As luck would have it, we were gifted some poweredge servers last year that pack a bit more of a punch. Along with some of the others that we've bought we ought to have enough metal for a decent setup. But a racks worth of servers wouldn't be much without somewhere to put them! Some grovelling to the department of computer science prevented us having what would have amounted to a very pricey purchase. It didn't fit the servers though, so we had to take it apart and bolt it back together in a more accommodating configuration.
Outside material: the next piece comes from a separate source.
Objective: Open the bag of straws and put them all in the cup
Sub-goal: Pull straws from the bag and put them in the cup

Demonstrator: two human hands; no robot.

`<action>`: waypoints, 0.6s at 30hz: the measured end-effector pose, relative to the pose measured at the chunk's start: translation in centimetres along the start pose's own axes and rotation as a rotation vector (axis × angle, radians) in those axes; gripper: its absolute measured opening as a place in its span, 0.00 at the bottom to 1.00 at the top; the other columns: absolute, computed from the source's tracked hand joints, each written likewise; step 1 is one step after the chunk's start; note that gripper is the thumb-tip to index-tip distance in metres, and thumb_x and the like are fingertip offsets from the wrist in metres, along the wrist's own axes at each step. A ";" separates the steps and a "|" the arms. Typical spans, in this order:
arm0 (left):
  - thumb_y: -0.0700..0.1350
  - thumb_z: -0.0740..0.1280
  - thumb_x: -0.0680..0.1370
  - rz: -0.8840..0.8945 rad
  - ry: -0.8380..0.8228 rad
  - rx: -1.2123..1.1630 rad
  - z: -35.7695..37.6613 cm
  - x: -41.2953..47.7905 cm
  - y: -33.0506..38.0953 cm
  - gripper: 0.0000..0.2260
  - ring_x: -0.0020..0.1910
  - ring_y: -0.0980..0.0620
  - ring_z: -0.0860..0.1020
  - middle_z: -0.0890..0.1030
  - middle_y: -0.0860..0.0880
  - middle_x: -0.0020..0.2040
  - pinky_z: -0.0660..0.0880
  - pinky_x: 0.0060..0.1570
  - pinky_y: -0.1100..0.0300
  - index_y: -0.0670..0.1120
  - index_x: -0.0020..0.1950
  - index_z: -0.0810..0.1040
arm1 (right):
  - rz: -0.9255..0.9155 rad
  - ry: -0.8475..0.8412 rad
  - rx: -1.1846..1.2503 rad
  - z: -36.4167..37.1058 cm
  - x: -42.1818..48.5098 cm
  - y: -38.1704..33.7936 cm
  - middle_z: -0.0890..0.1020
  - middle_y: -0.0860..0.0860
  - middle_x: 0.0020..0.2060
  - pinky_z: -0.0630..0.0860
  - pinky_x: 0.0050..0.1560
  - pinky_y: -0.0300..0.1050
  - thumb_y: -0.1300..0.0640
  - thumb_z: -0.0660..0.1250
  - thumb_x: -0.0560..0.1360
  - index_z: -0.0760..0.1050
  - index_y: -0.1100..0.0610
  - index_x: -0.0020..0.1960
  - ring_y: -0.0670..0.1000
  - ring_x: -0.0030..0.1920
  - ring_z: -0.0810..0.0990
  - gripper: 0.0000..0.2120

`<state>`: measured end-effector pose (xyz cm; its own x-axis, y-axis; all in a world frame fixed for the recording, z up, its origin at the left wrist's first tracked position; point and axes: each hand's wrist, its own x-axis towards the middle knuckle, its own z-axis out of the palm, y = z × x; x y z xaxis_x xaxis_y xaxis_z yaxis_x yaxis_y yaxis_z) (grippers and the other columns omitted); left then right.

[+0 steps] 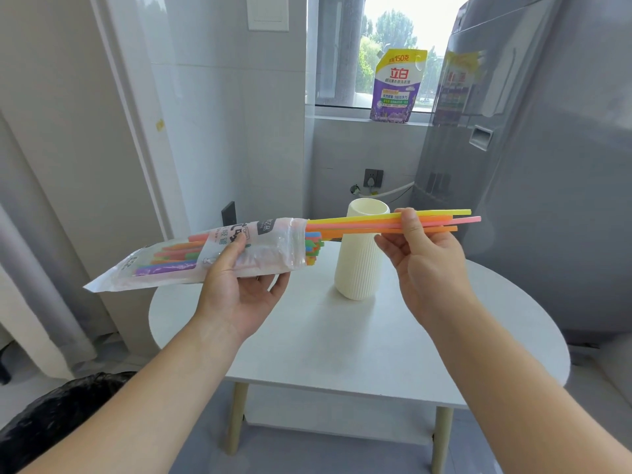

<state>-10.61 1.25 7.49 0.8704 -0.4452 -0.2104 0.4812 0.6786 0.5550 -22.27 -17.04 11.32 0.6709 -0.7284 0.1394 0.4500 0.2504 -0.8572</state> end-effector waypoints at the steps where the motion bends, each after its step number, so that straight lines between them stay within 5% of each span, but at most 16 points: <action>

With the servers racked and imaged came the task of actually figuring out the details of this grand plan. I mean, it would of if we hadn't spent six months procrastinating. Once the shiny new toys had come out of the packaging things slowed right down. Thankfully we've started this year with some fire in our collective belly and actually come up with a plan we might actually be able to implement! The design features a number of application servers behind a load balancer, with each app server containing a copy of user files and databases. It might be better to have dedicated storage/db clusters if we had more traffic, but the focus here is on something that holds up to the next ten years whilst being doable in between lectures and assignments. And being intelligible to the next tech officer who has to inherit all of this :P

Ceph is a distributed file system, and how we've chosen to store the files that users store in their hosting accounts. We'll need some way of letting users interact with the system whilst keeping the app servers in sync, so all SSH sessions will terminate at nodd, which will have the Ceph drive mounted. Any changes made will be propagated to their actual location on disk which will be on all of the cluster nodes. Currently there are two, but in the future we will be able to spin up some more and just add them in to the haproxy configuration. SSL connections are terminated at nodd, which then uses regular http to retrieve files across the internal network. This way we can add a cookie to http sessions ensuring that users are served by the same backend server for the entire session (important for managing things like logins).

It's been a long road, but I think we might just make it!